Message ID | eaae7214925189f562056b1ee6972c05dcf76a32.1587103366.git.matheus.bernardino@usp.br (mailing list archive) |
---|---|
State | New, archived |
Headers | show |
Series | grep: follow conventions for printing paths w/ unusual chars | expand |
Matheus Tavares <matheus.bernardino@usp.br> writes: > + if (opt->relative && opt->prefix_length) > + quote_path_relative(filename + tree_name_len, opt->prefix, out); > + else > + quote_c_style(filename + tree_name_len, out, NULL, 0); Yup. This solves the discrepancy reported correctly (i.e. both sides should do the quoting, the original only quoted when relative, and the new code corrects the other side). > + if (tree_name_len) > + strbuf_insert(out, 0, filename, tree_name_len); I am not quite sure about this part, though. Earlier we inserted the latter part of filename (after offset tree_name_len) to strbuf "out" after quoting, and then we are prefixing the earlier part of the filename without quoting to that same "out". Wouldn't a path ABCDEF (I do not literally mean that these ascii alphabets need quoting---just imagine each of these stands for a different letter and some causes the path to be quoted) with tree_name_len pointing somewhere in the middle be added as (an analog of) ABC"DEF", i.e. literal prefix with remainder quoted? I would (perhaps näively) expect that the whole thing would be placed inside a dq pair in such a case, even if the prefix part alone would not require quoting. Thanks.

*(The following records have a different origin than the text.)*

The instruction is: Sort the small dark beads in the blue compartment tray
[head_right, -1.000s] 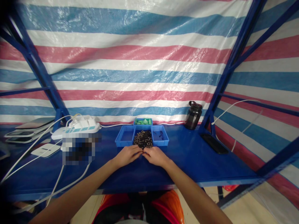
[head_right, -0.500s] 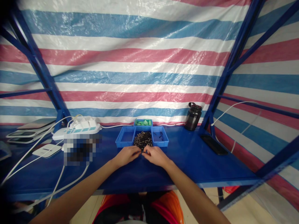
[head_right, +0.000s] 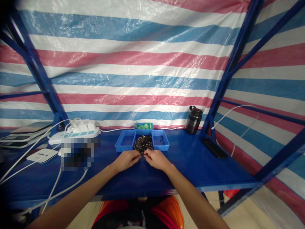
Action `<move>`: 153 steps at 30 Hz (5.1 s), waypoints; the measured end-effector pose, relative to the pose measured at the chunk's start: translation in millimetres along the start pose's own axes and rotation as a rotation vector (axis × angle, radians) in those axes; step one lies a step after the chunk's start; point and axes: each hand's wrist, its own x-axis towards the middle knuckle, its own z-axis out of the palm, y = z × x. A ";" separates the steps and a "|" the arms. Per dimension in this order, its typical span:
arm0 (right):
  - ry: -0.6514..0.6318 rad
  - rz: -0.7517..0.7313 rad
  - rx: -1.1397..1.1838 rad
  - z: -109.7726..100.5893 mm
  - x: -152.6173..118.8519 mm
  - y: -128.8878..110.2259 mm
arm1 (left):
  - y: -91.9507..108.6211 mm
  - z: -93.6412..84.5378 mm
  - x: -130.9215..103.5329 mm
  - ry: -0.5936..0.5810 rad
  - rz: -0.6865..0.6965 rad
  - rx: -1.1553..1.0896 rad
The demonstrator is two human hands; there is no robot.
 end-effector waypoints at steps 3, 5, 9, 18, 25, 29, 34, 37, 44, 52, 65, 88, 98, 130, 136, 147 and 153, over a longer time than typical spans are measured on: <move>-0.006 0.002 0.006 -1.5 0.0 -0.9 | -0.2 0.9 -0.1 0.007 -0.030 0.015; 0.002 0.027 0.025 -2.3 -0.3 -1.3 | -1.6 2.8 0.0 -0.004 -0.047 0.033; -0.017 0.043 0.036 -1.4 -0.6 0.3 | -3.2 5.4 -0.1 -0.019 -0.065 0.059; -0.017 -0.012 0.004 1.3 -0.3 2.6 | 0.0 -0.6 -0.5 0.021 -0.046 -0.054; -0.071 -0.030 -0.062 7.5 3.5 -4.4 | -6.5 3.9 -0.4 0.080 0.067 -0.131; -0.089 -0.049 -0.107 7.7 3.8 -6.7 | -4.4 4.1 -1.6 0.091 0.150 -0.115; -0.039 -0.051 -0.099 4.8 2.2 -4.6 | -2.4 -1.5 -0.7 0.085 0.096 -0.073; 0.007 -0.011 -0.067 2.6 1.1 -3.4 | -3.7 -2.4 0.4 0.052 0.027 -0.045; 0.014 -0.035 0.024 -0.3 -2.0 -7.4 | -3.0 4.4 -0.5 -0.070 0.037 -0.001; 0.039 -0.022 0.015 0.3 -0.3 -3.3 | 1.4 3.6 -1.5 -0.090 0.022 0.077; 0.051 0.011 -0.040 3.0 0.4 -1.7 | 0.1 3.0 -2.1 -0.011 0.001 -0.039; 0.055 -0.045 0.085 -2.7 -3.7 -7.1 | 0.0 1.6 -0.2 -0.042 0.037 0.017; 0.158 -0.119 0.140 -7.9 -1.7 -7.7 | -0.8 3.7 -1.2 -0.071 -0.009 0.068; 0.660 0.162 -0.163 -18.4 -3.2 38.1 | -11.6 -3.1 -2.7 -0.028 -0.090 0.082; 0.448 0.034 0.050 -11.7 -3.5 26.9 | -16.5 1.6 -2.6 -0.053 -0.112 0.095; -0.102 0.159 -0.186 -2.3 1.4 -6.3 | -13.9 0.2 -3.1 -0.107 -0.173 0.086; -0.146 0.216 -0.245 -1.5 3.8 -8.7 | -14.0 2.4 -2.0 -0.097 -0.161 0.083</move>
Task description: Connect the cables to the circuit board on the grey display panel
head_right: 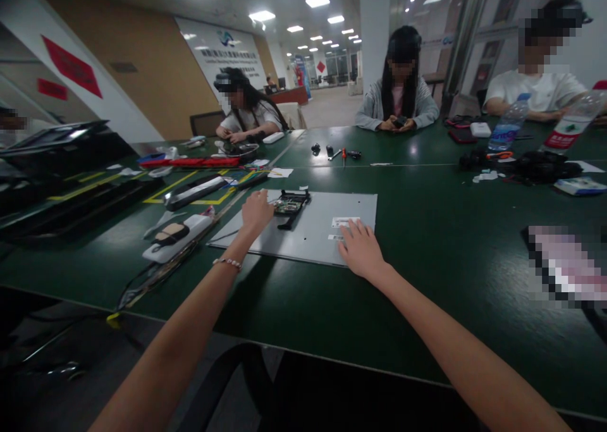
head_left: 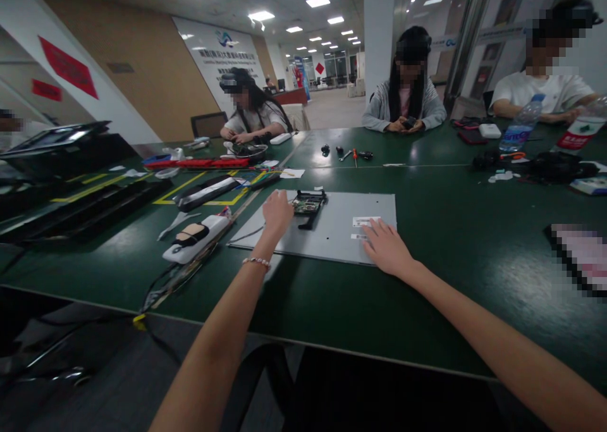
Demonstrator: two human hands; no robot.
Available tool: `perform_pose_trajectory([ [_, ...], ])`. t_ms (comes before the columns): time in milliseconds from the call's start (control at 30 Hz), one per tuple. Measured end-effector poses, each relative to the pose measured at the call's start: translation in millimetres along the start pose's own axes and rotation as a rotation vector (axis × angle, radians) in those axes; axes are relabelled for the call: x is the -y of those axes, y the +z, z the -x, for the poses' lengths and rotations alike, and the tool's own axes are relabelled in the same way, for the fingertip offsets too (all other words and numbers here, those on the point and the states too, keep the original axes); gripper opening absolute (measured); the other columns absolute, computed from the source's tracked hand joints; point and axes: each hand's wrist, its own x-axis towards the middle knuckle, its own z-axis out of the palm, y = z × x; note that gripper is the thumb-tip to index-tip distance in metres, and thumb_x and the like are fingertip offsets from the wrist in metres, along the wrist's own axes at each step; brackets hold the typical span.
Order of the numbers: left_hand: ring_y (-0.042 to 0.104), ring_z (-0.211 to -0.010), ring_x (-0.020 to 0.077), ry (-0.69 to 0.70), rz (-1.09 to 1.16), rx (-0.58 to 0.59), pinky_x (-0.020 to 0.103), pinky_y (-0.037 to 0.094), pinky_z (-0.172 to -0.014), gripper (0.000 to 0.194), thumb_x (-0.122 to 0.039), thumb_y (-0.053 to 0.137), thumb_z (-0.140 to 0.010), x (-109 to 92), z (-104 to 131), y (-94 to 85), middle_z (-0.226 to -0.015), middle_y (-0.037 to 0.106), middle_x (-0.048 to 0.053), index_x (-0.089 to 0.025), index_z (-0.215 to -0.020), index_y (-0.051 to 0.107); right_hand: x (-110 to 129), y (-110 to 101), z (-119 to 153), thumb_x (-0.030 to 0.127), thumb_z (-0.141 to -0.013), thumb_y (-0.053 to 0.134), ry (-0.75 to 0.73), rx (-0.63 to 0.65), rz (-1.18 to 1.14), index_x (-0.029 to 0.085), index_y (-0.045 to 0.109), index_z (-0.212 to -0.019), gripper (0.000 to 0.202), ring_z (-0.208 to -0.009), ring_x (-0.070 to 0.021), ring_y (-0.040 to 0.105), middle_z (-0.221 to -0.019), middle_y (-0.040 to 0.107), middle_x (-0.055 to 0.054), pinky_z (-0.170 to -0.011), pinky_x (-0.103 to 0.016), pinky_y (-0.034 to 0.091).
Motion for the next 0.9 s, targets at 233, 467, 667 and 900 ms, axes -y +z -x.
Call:
perform_pose_trajectory([
  [233, 0.063, -0.107, 0.0325, -0.075, 0.032, 0.131, 0.04, 0.05, -0.09, 0.042, -0.039, 0.041, -0.094, 27.1, -33.6, 14.2, -0.113, 0.069, 0.018, -0.013, -0.118, 0.064, -0.4, 0.0, 0.4, 0.041, -0.1, 0.028, -0.018, 0.018, 0.009, 0.012, 0.038, -0.15, 0.059, -0.147, -0.0322, 0.021, -0.159, 0.028, -0.015, -0.118, -0.049, 0.019],
  [467, 0.064, -0.105, 0.0318, -0.085, 0.043, 0.185, 0.037, 0.05, -0.09, 0.035, -0.013, 0.052, -0.079, 41.7, -52.4, 18.4, -0.108, 0.071, 0.016, -0.014, -0.106, 0.074, 0.6, -2.7, 1.7, 0.044, -0.1, 0.026, -0.025, 0.033, -0.005, 0.012, 0.037, -0.151, 0.061, -0.148, -0.0326, 0.02, -0.16, 0.027, -0.015, -0.118, -0.05, 0.018],
  [667, 0.061, -0.106, 0.0315, -0.009, 0.025, 0.026, 0.043, 0.047, -0.094, 0.035, -0.015, 0.043, -0.09, 38.3, -70.3, 7.1, -0.11, 0.069, 0.016, -0.01, -0.111, 0.071, 1.0, -2.2, 1.9, 0.045, -0.099, 0.026, -0.022, 0.045, -0.008, 0.013, 0.035, -0.152, 0.062, -0.148, -0.0321, 0.017, -0.161, 0.025, -0.013, -0.119, -0.049, 0.017],
  [900, 0.059, -0.112, 0.0233, 0.099, 0.086, 0.013, 0.033, 0.041, -0.101, 0.039, -0.023, 0.038, -0.097, 1.7, -93.7, 24.3, -0.122, 0.068, 0.008, -0.02, -0.123, 0.067, 2.8, -4.7, 2.7, 0.044, -0.099, 0.027, -0.022, 0.06, 0.001, 0.012, 0.035, -0.152, 0.062, -0.148, -0.0327, 0.017, -0.161, 0.025, -0.013, -0.119, -0.05, 0.017],
])
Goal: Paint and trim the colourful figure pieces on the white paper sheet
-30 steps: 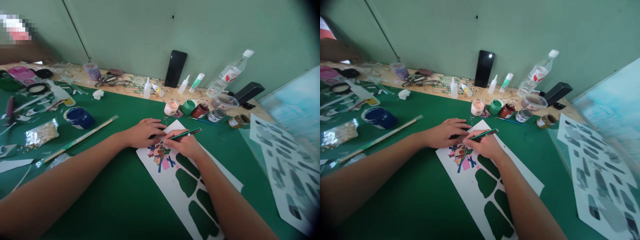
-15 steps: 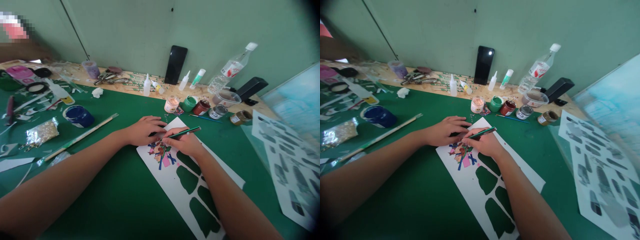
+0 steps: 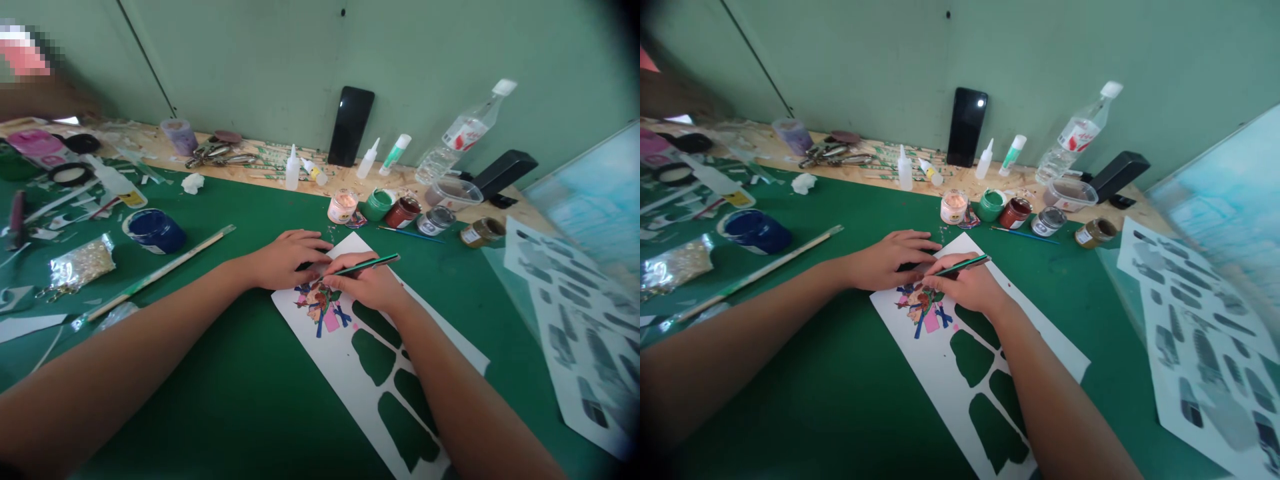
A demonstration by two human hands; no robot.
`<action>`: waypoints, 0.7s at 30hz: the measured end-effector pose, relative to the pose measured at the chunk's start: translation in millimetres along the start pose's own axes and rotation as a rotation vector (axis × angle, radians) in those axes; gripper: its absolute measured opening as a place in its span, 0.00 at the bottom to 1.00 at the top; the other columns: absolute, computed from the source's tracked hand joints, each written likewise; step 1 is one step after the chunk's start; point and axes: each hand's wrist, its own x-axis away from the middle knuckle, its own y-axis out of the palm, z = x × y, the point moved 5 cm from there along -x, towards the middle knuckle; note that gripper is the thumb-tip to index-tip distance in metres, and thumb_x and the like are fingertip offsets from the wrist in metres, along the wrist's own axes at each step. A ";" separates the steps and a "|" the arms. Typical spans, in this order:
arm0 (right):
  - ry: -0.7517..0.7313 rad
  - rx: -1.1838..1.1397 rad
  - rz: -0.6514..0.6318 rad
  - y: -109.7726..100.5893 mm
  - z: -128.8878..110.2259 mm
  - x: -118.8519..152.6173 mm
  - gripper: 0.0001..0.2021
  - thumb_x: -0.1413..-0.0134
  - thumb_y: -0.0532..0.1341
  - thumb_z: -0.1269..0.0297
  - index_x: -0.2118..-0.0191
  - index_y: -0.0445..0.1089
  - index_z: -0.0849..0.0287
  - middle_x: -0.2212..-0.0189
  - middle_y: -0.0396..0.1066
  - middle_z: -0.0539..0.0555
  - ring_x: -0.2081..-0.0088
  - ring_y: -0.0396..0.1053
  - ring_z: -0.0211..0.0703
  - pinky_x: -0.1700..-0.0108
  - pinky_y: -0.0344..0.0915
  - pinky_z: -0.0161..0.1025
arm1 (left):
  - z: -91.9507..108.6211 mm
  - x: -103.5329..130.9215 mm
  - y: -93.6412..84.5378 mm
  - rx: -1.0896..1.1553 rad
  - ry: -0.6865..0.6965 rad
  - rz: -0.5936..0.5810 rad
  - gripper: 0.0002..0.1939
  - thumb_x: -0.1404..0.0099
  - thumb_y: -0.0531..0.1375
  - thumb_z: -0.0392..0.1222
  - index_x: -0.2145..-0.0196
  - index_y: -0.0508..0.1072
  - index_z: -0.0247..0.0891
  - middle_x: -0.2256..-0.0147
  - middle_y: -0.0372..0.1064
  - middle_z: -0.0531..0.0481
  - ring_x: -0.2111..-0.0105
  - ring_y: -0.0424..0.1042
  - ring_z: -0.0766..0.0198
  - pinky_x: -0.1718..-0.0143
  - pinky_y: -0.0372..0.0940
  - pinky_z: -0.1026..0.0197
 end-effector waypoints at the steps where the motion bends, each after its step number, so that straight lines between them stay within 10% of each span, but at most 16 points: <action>1: -0.005 0.002 -0.001 -0.1 -0.4 -0.1 0.03 0.44 0.67 0.66 0.67 0.79 0.56 0.68 0.79 0.51 0.64 0.74 0.43 0.60 0.68 0.40 | -0.2 -0.1 0.3 0.000 -0.001 -0.002 0.19 0.30 0.57 0.43 0.43 0.73 0.49 0.33 0.58 0.52 0.31 0.50 0.45 0.34 0.49 0.37; 21: -0.012 -0.003 0.002 -1.0 -4.8 0.3 0.05 0.44 0.65 0.66 0.68 0.78 0.57 0.69 0.78 0.51 0.65 0.74 0.44 0.60 0.67 0.40 | 2.5 -0.9 -1.7 0.006 -0.005 -0.015 0.18 0.29 0.55 0.43 0.44 0.74 0.50 0.33 0.58 0.52 0.31 0.50 0.45 0.33 0.49 0.37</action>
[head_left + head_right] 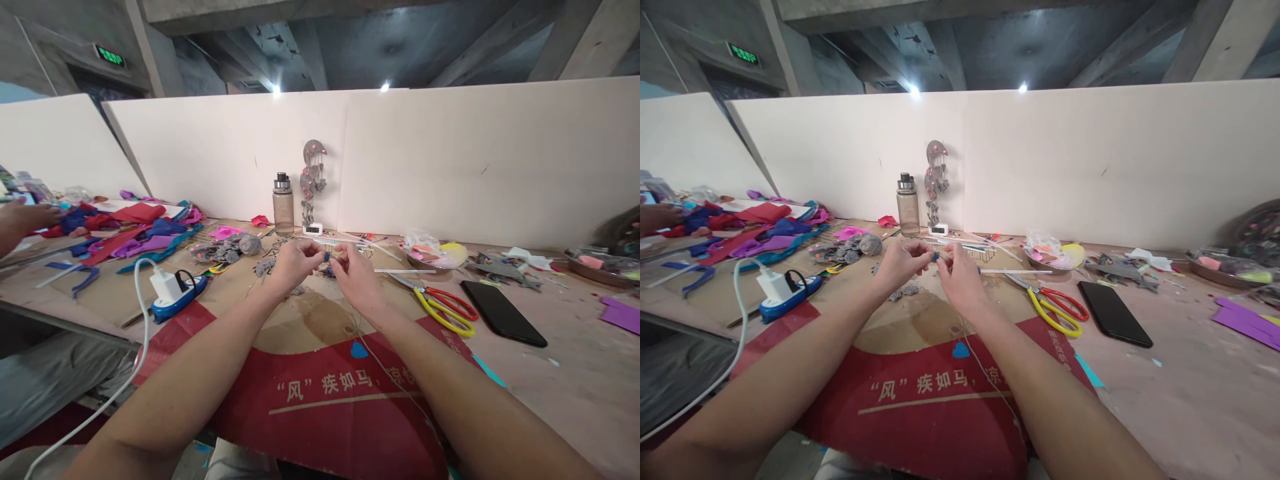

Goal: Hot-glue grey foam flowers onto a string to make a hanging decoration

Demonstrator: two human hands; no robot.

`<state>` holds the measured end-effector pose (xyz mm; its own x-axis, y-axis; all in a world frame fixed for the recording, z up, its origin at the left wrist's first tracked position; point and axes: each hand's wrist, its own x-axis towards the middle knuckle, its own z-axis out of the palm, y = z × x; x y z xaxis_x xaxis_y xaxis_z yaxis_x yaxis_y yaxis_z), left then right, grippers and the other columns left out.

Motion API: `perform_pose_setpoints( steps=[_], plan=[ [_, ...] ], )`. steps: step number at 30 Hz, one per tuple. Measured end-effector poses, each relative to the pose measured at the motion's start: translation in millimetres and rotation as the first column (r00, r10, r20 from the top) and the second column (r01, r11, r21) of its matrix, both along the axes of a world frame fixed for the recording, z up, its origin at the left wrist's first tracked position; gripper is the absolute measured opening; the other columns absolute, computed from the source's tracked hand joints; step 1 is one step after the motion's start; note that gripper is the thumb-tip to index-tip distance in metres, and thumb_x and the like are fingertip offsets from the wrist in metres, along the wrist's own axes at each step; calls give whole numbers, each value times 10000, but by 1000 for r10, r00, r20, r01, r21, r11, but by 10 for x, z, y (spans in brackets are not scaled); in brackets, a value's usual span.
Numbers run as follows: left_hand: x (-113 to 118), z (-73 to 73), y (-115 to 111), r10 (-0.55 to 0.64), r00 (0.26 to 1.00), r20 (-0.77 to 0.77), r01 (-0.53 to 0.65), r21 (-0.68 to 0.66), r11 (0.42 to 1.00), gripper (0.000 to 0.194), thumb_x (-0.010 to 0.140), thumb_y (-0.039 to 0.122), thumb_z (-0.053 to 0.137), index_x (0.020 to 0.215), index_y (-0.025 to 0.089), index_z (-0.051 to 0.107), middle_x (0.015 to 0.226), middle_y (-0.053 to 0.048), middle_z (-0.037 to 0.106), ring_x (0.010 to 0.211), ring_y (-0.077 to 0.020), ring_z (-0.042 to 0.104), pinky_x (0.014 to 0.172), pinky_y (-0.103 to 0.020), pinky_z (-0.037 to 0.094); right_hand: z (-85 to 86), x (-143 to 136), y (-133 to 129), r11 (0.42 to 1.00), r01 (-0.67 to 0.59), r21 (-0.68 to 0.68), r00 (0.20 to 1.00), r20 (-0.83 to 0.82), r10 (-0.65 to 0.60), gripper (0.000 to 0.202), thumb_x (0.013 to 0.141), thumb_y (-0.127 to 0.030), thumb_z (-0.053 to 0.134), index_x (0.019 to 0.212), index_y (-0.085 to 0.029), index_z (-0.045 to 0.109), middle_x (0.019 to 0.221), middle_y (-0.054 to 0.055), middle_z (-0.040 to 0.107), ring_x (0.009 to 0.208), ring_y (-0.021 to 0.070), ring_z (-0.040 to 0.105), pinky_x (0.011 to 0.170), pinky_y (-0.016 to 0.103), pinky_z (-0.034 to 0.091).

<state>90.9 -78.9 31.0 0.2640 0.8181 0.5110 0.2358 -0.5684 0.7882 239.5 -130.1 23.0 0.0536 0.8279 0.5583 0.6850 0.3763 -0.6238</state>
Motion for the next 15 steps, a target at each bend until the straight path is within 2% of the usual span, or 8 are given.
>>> perform_pose_setpoints(
  steps=[4, 8, 11, 15],
  plan=[
    [-78, -19, 140, 91, 993, 72, -94, 45, 995, 108, 714, 259, 603, 685, 163, 645, 529, 17, 581, 433, -85, 497, 423, -185, 405, -11, -46, -49, 997, -61, -50, 998, -31, 60, 150, 864, -262, 450, 950, -197, 555, 871, 31, 641, 788, 166, 562, 734, 282, 389],
    [-202, -14, 295, 206, 964, 168, -217, 48, 975, 128, 716, 280, 610, 703, 160, 652, 525, 19, 580, 421, -78, 483, 406, -177, 375, -11, -129, -133, 977, -190, -98, 982, 0, 190, 198, 875, -237, 413, 861, -202, 607, 754, 5, 620, 732, 154, 547, 710, 271, 382],
    [-330, 6, 429, 275, 911, 308, -285, -14, 958, 134, 706, 285, 611, 712, 157, 648, 535, 17, 575, 436, -81, 497, 404, -173, 368, 0, -193, -187, 953, -269, -138, 963, -18, 269, 199, 870, -249, 436, 835, -201, 627, 684, -13, 591, 671, 141, 527, 664, 260, 367],
    [-532, 25, 621, 322, 778, 539, -338, -73, 938, 135, 681, 281, 618, 724, 154, 631, 557, 23, 567, 460, -73, 502, 400, -160, 347, 77, -222, -257, 930, -322, -179, 946, -101, 308, 214, 873, -279, 458, 817, -199, 648, 662, -25, 583, 613, 122, 499, 606, 245, 354]
  ],
)
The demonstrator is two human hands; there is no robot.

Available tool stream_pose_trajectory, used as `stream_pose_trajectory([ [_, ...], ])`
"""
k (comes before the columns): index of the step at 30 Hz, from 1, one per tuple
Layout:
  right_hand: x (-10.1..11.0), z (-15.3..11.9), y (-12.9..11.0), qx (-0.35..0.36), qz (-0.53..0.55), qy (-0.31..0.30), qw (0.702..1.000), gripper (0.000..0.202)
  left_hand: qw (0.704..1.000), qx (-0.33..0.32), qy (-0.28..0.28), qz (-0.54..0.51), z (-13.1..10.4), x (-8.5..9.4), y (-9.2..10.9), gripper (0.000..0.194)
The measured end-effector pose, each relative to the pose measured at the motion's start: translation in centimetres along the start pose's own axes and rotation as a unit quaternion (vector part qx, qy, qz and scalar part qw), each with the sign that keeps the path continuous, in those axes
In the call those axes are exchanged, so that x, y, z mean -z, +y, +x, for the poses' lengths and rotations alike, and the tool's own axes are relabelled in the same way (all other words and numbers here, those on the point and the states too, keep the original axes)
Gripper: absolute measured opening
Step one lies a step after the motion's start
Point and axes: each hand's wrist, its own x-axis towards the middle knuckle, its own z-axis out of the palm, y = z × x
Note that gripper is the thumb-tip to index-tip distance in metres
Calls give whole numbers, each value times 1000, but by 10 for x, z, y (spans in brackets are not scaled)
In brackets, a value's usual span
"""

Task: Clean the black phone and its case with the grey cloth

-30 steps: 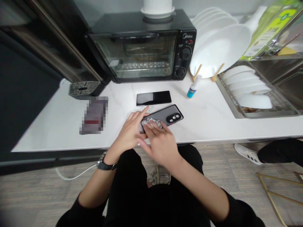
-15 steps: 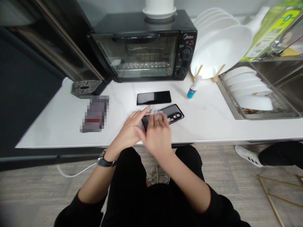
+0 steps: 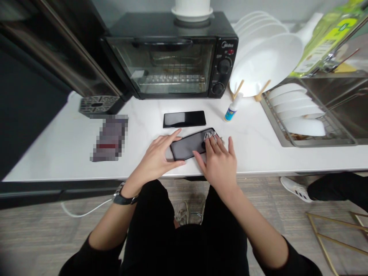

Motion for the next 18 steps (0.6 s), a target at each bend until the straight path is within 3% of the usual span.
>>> stream_pose_trajectory([
  [4,-13,11,-65,-34,24,3,999,73,1000,-12,-2,-4,0,-1,-4,92],
  [6,-14,8,-92,6,61,-5,998,70,1000,-20,2,-4,-1,-2,-8,81],
  [8,-12,1,-102,55,107,-5,993,65,1000,-14,3,-1,-3,-2,-10,79],
  [10,-6,-9,-92,94,144,-3,985,54,1000,1,0,2,-4,-1,-10,86],
  [13,3,-20,-46,130,144,-2,981,37,1000,8,-4,1,-4,0,-7,101],
  [16,9,-19,0,84,64,9,994,38,1000,8,5,6,-3,-1,-3,107],
  [18,7,-12,11,34,21,10,999,43,1000,11,6,12,-2,-1,0,109],
])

On Fri, Apr 17, 2020 at 3:45 AM Junio C Hamano <gitster@pobox.com> wrote: > > Matheus Tavares <matheus.bernardino@usp.br> writes: > > > + if (opt->relative && opt->prefix_length) > > + quote_path_relative(filename + tree_name_len, opt->prefix, out); > > + else > > + quote_c_style(filename + tree_name_len, out, NULL, 0); > > Yup. This solves the discrepancy reported correctly (i.e. both > sides should do the quoting, the original only quoted when relative, > and the new code corrects the other side). > > > + if (tree_name_len) > > + strbuf_insert(out, 0, filename, tree_name_len); > > I am not quite sure about this part, though. > > Earlier we inserted the latter part of filename (after offset > tree_name_len) to strbuf "out" after quoting, and then we are > prefixing the earlier part of the filename without quoting to that > same "out". Wouldn't a path ABCDEF (I do not literally mean that > these ascii alphabets need quoting---just imagine each of these > stands for a different letter and some causes the path to be quoted) > with tree_name_len pointing somewhere in the middle be added as (an > analog of) ABC"DEF", i.e. literal prefix with remainder quoted? Right. But the ABC prefix here is always a tree name, so the output is one of the following: <sha1>:"unusual path":line <ref name>:"unusual path":line "unusual path":line (Always having the entire "unusual path" inside the double quotes, though) > I would (perhaps näively) expect that the whole thing would be placed > inside a dq pair in such a case, even if the prefix part alone would > not require quoting. Hm, it might be just me, but I think that including the tree name and path in the same dq pair could be a bit confusing, as they can seem like one unique thing. There is also the case of ref names containing unusual chars, as dq's. Such ref names are not currently escaped in the output of other commands as checkout, branch or describe. But if we include the ref name in grep's output quote, it would be escaped, which would be a minor inconsistency (I don't know if that's relevant, though).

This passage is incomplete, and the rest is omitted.